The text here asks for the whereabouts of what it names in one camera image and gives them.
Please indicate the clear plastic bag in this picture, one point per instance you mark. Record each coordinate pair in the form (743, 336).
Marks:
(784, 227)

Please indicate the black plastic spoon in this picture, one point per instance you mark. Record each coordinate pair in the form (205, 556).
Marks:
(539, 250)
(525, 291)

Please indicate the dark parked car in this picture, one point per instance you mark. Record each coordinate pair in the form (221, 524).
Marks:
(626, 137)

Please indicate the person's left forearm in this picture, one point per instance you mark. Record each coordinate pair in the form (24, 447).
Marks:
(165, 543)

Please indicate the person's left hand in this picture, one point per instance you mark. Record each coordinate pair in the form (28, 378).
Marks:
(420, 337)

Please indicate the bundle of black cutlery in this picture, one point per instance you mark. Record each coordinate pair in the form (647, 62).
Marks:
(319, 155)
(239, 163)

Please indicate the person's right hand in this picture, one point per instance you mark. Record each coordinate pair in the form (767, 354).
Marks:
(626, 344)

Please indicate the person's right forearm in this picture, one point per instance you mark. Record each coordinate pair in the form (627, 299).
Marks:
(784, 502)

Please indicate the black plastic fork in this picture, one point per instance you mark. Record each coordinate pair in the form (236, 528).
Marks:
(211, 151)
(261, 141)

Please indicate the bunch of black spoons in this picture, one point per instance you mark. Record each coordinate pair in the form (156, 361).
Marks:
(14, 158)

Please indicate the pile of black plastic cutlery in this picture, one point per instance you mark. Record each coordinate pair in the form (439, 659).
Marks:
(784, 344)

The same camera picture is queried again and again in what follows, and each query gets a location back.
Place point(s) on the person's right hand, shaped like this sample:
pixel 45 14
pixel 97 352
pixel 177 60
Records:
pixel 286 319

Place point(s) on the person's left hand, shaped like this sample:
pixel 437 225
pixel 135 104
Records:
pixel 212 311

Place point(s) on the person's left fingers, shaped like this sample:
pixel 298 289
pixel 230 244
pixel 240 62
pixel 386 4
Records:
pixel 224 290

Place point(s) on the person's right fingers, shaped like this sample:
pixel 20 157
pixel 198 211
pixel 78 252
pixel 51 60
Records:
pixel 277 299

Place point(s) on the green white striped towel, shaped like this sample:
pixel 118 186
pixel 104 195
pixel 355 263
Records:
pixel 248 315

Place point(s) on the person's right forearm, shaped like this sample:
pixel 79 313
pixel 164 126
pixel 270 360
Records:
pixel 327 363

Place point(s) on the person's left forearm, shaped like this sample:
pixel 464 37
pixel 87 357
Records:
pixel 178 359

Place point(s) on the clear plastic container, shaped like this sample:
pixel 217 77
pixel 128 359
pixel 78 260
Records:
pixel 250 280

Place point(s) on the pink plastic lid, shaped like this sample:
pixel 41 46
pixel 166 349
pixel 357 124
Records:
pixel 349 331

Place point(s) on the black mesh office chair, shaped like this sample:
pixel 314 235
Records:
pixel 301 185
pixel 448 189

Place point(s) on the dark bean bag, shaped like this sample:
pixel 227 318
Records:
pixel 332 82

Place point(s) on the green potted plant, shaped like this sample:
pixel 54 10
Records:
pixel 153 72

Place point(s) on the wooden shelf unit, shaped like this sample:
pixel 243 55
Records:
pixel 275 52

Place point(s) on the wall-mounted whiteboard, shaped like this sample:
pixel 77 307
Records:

- - -

Task directions —
Your response should be made up of the lines in the data that contain the word "black".

Output —
Please indicate the black plastic spoon in this picture, one point per instance you mark. Record each coordinate pair in the form (205, 556).
Please indicate the bundle of black cutlery in this picture, one point per instance you mark. Record each coordinate pair in the form (647, 62).
Please indicate the black plastic fork in this picture, one point per instance you mark. Record each coordinate pair in the form (236, 528).
Please indicate the bunch of black spoons in this picture, one point per instance you mark. Record each coordinate pair in the form (156, 361).
Please indicate the pile of black plastic cutlery in this picture, one point per instance you mark. Record each coordinate pair in the form (439, 659).
Place point(s) on the black mesh office chair, shaped like this sample:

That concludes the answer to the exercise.